◆ TASK TO CARRY OUT: An exact transcription is needed of the lines below from the one with "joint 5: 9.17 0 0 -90" through the one with "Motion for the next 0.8", with no other lines and no pictures.

◆ Collection entries:
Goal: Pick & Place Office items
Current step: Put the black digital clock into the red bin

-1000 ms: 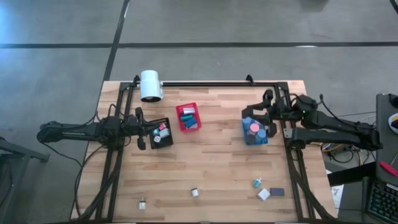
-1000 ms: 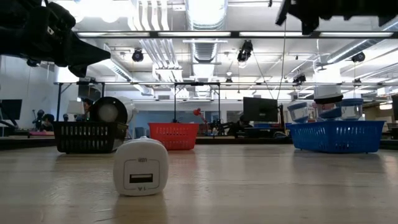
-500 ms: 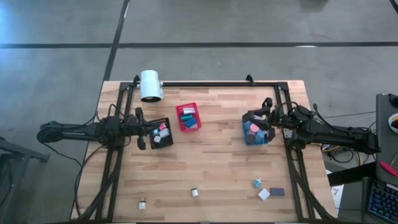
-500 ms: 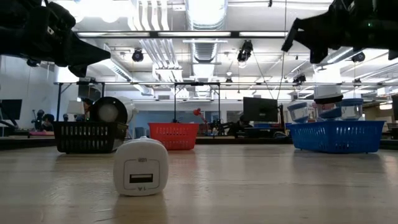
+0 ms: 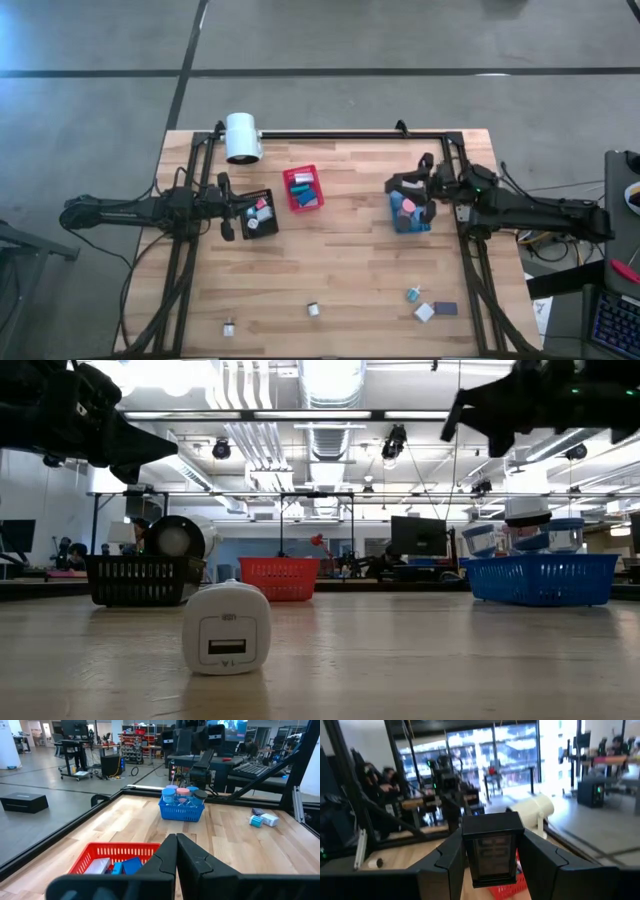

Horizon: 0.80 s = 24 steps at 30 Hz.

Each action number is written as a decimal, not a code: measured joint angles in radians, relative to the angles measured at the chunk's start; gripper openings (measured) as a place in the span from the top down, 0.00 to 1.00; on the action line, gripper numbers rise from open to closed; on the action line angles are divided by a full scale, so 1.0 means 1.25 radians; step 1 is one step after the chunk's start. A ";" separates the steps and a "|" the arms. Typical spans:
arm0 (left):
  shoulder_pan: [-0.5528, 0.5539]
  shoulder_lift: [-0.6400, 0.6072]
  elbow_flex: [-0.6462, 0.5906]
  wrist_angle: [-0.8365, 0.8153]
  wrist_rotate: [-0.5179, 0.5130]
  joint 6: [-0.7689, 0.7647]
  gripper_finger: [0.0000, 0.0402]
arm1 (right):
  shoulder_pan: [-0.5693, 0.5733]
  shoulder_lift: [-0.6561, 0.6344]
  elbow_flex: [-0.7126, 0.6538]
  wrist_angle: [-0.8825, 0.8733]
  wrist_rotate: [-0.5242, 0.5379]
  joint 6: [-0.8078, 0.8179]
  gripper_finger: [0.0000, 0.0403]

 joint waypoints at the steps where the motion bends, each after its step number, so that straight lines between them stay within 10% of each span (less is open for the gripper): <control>1: 0.000 0.000 0.000 0.000 0.000 0.000 0.98 | 0.000 0.035 0.019 -0.001 0.000 0.000 0.64; 24: 0.000 0.000 0.000 -0.012 0.001 0.003 0.98 | 0.021 0.909 0.685 -0.266 -0.017 -0.118 0.64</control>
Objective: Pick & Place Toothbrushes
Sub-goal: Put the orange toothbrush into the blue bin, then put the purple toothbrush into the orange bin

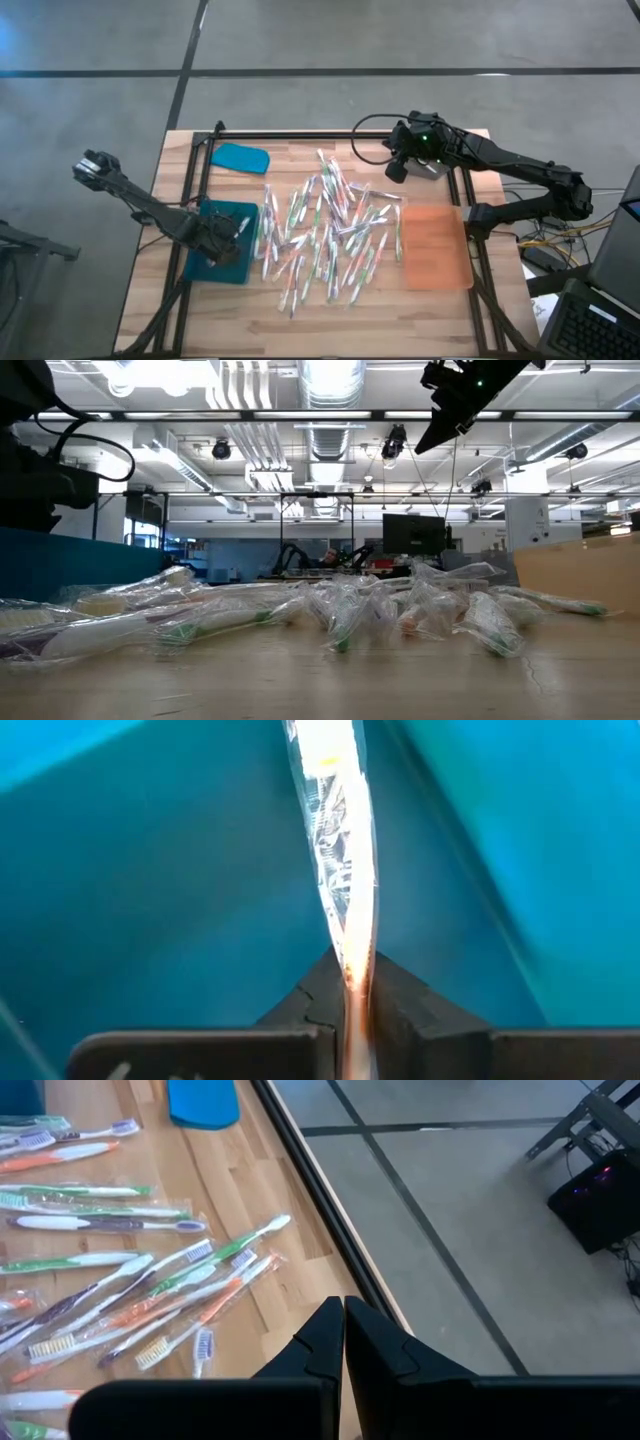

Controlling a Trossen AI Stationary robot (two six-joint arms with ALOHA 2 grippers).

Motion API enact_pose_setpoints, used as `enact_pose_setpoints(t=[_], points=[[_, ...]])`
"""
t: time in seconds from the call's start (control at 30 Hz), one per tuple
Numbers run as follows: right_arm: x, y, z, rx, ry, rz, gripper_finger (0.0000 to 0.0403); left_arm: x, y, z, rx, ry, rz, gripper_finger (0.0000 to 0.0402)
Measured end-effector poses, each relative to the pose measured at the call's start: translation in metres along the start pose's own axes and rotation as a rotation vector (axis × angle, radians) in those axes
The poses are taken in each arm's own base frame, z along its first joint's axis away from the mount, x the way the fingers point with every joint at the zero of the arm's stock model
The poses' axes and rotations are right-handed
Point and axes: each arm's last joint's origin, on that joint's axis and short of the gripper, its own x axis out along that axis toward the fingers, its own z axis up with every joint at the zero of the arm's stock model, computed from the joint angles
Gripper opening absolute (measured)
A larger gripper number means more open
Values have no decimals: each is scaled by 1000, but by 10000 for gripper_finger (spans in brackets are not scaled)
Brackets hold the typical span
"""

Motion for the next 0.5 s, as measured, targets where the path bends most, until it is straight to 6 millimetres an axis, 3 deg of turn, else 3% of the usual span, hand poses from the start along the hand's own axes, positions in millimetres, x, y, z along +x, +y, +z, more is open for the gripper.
enact_pose_setpoints(t=[0.33,0.5], points=[[2,1,-3,-5,13,3,8,-1,-1,0,-8,0,-1,127],[2,1,-3,-5,12,3,8,-7,-5,2,-4,27,-28,152]])
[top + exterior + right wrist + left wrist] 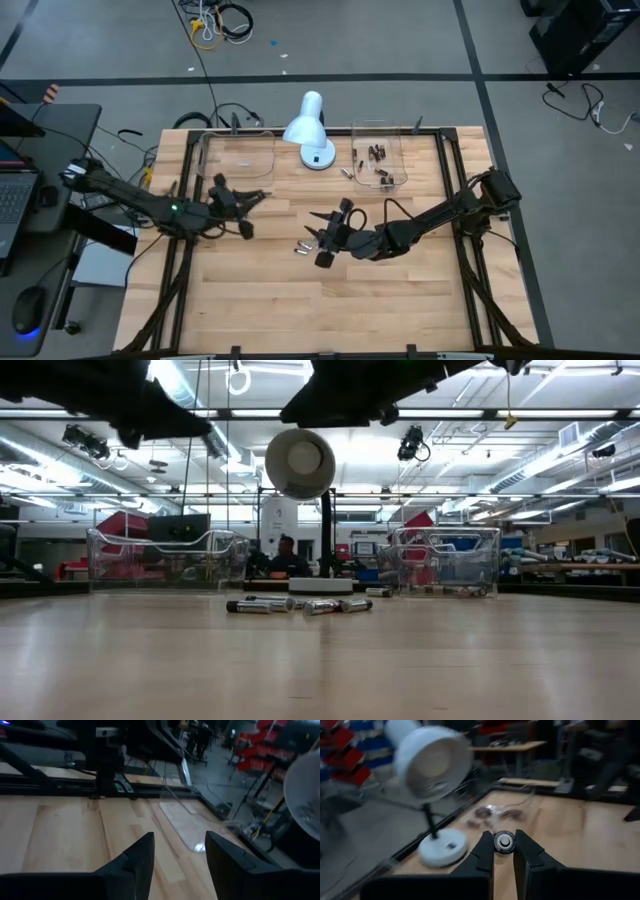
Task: Sort batteries
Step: Put the black battery in the transparent bin
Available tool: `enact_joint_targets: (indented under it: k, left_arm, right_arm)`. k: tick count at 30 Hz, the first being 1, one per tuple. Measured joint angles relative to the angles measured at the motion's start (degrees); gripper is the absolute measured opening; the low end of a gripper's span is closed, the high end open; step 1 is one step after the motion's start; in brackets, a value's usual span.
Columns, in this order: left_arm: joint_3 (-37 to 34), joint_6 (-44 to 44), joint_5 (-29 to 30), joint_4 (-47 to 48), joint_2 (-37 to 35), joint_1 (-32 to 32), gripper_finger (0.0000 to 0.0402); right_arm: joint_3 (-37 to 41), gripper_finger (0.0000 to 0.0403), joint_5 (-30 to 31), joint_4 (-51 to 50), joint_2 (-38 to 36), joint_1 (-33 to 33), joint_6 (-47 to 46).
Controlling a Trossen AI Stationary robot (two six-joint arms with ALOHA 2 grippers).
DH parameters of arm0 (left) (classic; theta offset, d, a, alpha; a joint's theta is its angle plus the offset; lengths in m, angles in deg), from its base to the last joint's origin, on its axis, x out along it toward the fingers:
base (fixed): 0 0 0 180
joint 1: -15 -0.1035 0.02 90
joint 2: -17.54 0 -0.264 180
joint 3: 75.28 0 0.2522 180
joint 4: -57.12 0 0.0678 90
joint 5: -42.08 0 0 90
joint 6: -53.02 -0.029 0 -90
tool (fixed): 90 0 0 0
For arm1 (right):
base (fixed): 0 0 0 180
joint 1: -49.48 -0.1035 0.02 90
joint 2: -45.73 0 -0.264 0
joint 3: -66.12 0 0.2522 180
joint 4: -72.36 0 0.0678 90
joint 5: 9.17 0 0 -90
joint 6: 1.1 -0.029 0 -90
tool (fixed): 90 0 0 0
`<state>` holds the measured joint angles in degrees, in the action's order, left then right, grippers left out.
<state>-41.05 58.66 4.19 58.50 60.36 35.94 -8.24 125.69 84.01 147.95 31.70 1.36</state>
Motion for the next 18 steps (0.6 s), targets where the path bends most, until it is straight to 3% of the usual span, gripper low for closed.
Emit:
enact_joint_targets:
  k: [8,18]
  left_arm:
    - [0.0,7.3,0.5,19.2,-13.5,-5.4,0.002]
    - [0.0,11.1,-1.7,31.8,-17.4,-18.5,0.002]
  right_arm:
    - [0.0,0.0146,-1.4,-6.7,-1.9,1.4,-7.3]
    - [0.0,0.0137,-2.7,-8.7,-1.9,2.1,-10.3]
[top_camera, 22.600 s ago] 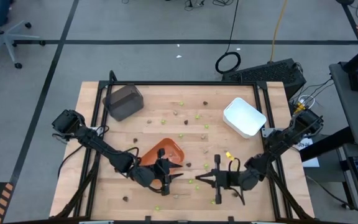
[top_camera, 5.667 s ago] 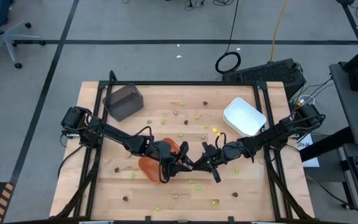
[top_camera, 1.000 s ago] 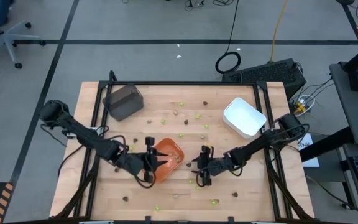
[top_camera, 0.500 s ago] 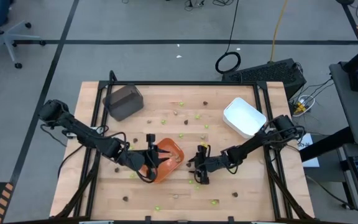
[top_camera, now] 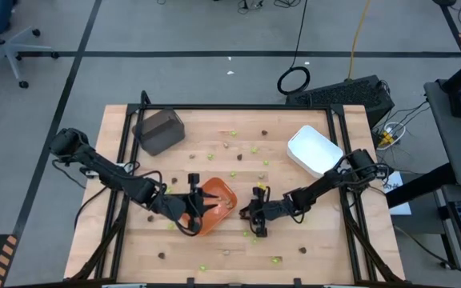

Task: Sort Halloween decoration
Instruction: Put the small transparent skull toy into the white bin

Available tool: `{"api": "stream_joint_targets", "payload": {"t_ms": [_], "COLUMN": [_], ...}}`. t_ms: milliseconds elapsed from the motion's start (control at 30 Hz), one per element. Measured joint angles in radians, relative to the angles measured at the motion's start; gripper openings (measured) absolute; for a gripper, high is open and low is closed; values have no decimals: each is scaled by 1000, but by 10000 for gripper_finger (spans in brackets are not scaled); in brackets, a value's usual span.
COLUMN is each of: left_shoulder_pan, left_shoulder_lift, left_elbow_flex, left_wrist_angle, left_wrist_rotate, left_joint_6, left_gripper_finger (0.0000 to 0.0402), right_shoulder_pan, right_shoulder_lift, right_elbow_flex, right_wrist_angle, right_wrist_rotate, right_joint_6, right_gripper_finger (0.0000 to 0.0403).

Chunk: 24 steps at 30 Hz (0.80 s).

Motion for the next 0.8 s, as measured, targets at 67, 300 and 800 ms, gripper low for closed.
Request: {"api": "stream_joint_targets", "payload": {"t_ms": [67, 300, 800], "left_shoulder_pan": [0, -7, -9], "left_shoulder_lift": [0, 0, 12], "left_elbow_flex": [0, 0, 0], "left_wrist_angle": [0, -4, -6], "left_wrist_rotate": [0, 4, 5], "left_joint_6": [-13, -14, -14], "left_gripper_finger": [111, 111, 111], "right_shoulder_pan": [-1, 13, 40], "right_shoulder_lift": [0, -15, -343], "right_elbow_flex": [0, 0, -2], "right_wrist_angle": [1, -5, -215], "right_wrist_rotate": [0, -1, -6], "right_joint_6": [0, -21, -162], "right_gripper_finger": [67, 38, 42]}}
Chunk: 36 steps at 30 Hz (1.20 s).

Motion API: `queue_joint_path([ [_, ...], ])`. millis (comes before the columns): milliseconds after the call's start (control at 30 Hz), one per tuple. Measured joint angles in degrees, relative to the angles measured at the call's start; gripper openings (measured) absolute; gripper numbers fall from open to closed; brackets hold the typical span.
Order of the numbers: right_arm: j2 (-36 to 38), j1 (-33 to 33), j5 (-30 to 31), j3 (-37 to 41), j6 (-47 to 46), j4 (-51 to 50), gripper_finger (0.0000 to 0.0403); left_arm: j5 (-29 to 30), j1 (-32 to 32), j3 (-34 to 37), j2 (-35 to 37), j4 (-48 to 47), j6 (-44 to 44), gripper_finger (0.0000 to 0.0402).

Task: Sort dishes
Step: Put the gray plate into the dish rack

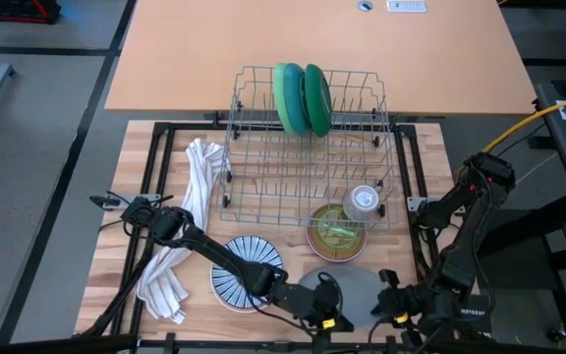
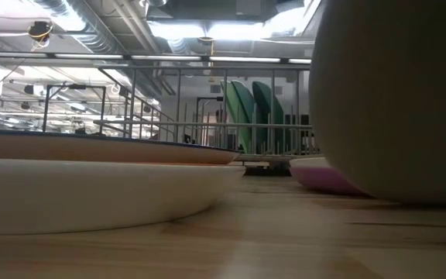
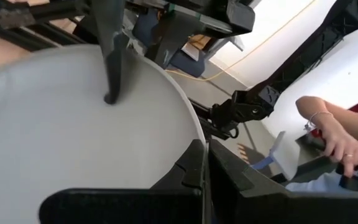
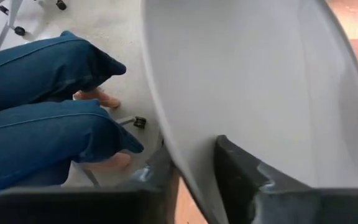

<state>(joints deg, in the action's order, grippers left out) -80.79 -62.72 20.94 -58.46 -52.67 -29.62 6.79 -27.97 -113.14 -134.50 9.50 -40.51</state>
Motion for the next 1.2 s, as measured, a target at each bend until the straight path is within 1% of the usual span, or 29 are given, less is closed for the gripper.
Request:
queue_joint_path([
  [100, 0.0, -0.07, -0.02, 0.0, 1.9, 0.02, 0.0049, 0.02, 0.04, -0.02, 0.0, -0.35, 2.2, 0.0003],
  [167, 0.0, -0.09, -0.12, 0.0, 3.47, 0.17, 0.0038, 0.0, 0.07, -0.04, 0.0, -0.99, 3.54, 0.0003],
  [333, 0.0, -0.02, -0.99, 0.04, 5.18, 2.89, 0.0039, -0.45, -0.07, -0.09, 0.02, -1.36, 8.28, 0.0004],
  [467, 0.0, 0.02, -1.05, 0.04, 5.02, 3.67, 0.0054, -0.55, -0.13, -0.09, 0.04, -1.58, 14.16, 0.0004],
  [600, 0.0, 0.02, -1.06, 0.04, 4.95, 3.76, 0.005, -0.53, -0.05, -0.09, 0.04, -2.77, 15.51, 0.0005],
  [700, 0.0, 0.15, -1.0, 0.06, 4.97, 4.45, 0.0047, -0.74, 0.15, -0.17, 0.13, -5.29, 14.41, 0.0024],
  [800, 0.0, 0.22, -0.38, 0.04, 4.91, 5.11, 0.0047, -0.6, 0.19, -0.17, 0.13, -6.09, 14.28, 0.0065],
  [867, 0.0, 0.22, 0.0, 0.05, 4.71, 5.66, 0.0046, -0.37, 0.22, -0.17, 0.12, -6.47, 15.83, 0.0093],
  [967, 0.02, 0.24, 0.28, 0.04, 4.25, 7.34, 0.0046, -0.37, 0.21, -0.15, 0.06, -6.48, 21.38, 0.0122],
  [1100, 0.02, 0.22, 0.21, 0.04, 4.27, 8.04, 0.0046, 0.02, 0.17, -0.15, 0.02, -8.46, 27.81, 0.0132],
  [1200, 0.02, 0.22, -0.11, 0.04, 4.27, 8.75, 0.0046, 0.1, 0.2, -0.15, 0.02, -9.64, 30.35, 0.0119],
])
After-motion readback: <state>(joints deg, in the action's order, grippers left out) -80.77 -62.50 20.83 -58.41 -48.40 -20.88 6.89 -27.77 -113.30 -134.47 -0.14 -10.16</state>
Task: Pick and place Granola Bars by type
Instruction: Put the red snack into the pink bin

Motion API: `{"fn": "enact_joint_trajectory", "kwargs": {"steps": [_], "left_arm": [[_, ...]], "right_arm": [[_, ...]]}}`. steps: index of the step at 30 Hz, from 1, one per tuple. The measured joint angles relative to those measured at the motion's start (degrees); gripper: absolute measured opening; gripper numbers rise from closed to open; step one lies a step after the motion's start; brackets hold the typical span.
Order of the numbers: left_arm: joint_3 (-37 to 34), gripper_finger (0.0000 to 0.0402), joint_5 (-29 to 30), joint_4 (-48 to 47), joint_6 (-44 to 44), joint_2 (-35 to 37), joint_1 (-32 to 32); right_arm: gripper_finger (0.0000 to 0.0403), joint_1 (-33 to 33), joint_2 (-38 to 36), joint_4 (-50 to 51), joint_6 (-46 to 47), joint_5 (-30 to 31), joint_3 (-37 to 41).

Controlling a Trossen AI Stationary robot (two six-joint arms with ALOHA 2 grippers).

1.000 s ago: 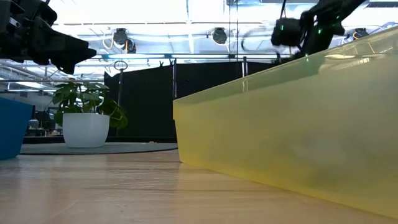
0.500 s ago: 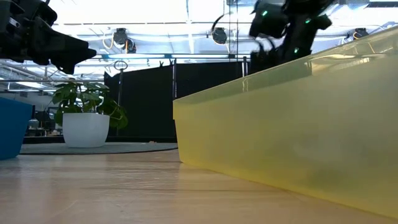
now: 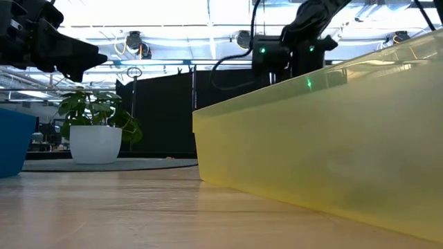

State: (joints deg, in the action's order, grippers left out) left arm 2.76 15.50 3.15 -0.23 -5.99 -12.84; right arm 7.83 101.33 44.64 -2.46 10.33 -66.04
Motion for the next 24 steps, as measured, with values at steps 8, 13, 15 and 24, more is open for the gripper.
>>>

◆ SOLUTION TO THIS TASK:
joint 5: 9.17 0 0 -90
joint 6: 1.1 -0.029 0 -90
tool (fixed): 90 0 0 0
`<state>` holds the measured joint angles in degrees, in the action's order, left then right, grippers left out.
<state>-41.05 58.66 4.19 58.50 60.36 35.94 -8.24 125.69 84.01 147.95 31.70 1.36</state>
Motion for the next 18 steps (0.6 s), targets where the path bends most, until it is straight to 3% of the usual span, gripper low for closed.
Emit:
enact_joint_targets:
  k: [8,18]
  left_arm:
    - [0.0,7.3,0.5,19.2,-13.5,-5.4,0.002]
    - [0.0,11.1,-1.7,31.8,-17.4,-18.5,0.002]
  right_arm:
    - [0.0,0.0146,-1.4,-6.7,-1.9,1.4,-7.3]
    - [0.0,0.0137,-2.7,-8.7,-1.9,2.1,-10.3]
[top_camera, 22.600 s ago] 
[top_camera, 5.667 s ago] 
[top_camera, 1.000 s ago] 
[top_camera, 0.500 s ago] 
[top_camera, now] 

Task: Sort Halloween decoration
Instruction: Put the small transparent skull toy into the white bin

Available tool: `{"api": "stream_joint_targets", "payload": {"t_ms": [_], "COLUMN": [_], ...}}`. t_ms: milliseconds elapsed from the motion's start (control at 30 Hz), one per element. Measured joint angles in radians, relative to the angles measured at the motion's start; gripper openings (measured) absolute; for a gripper, high is open and low is closed; values have no decimals: each is scaled by 1000, but by 10000 for gripper_finger (spans in brackets are not scaled); in brackets, a value's usual span.
COLUMN is each of: left_shoulder_pan, left_shoulder_lift, left_elbow_flex, left_wrist_angle, left_wrist_rotate, left_joint_6, left_gripper_finger (0.0000 to 0.0402), right_shoulder_pan, right_shoulder_lift, right_elbow_flex, right_wrist_angle, right_wrist_rotate, right_joint_6, right_gripper_finger (0.0000 to 0.0403).

Chunk: 24 steps at 30 Hz (0.80 s).

Motion for the next 0.8 s, as measured, targets at 67, 300 and 800 ms, gripper low for closed.

Nothing else is required to complete the exercise.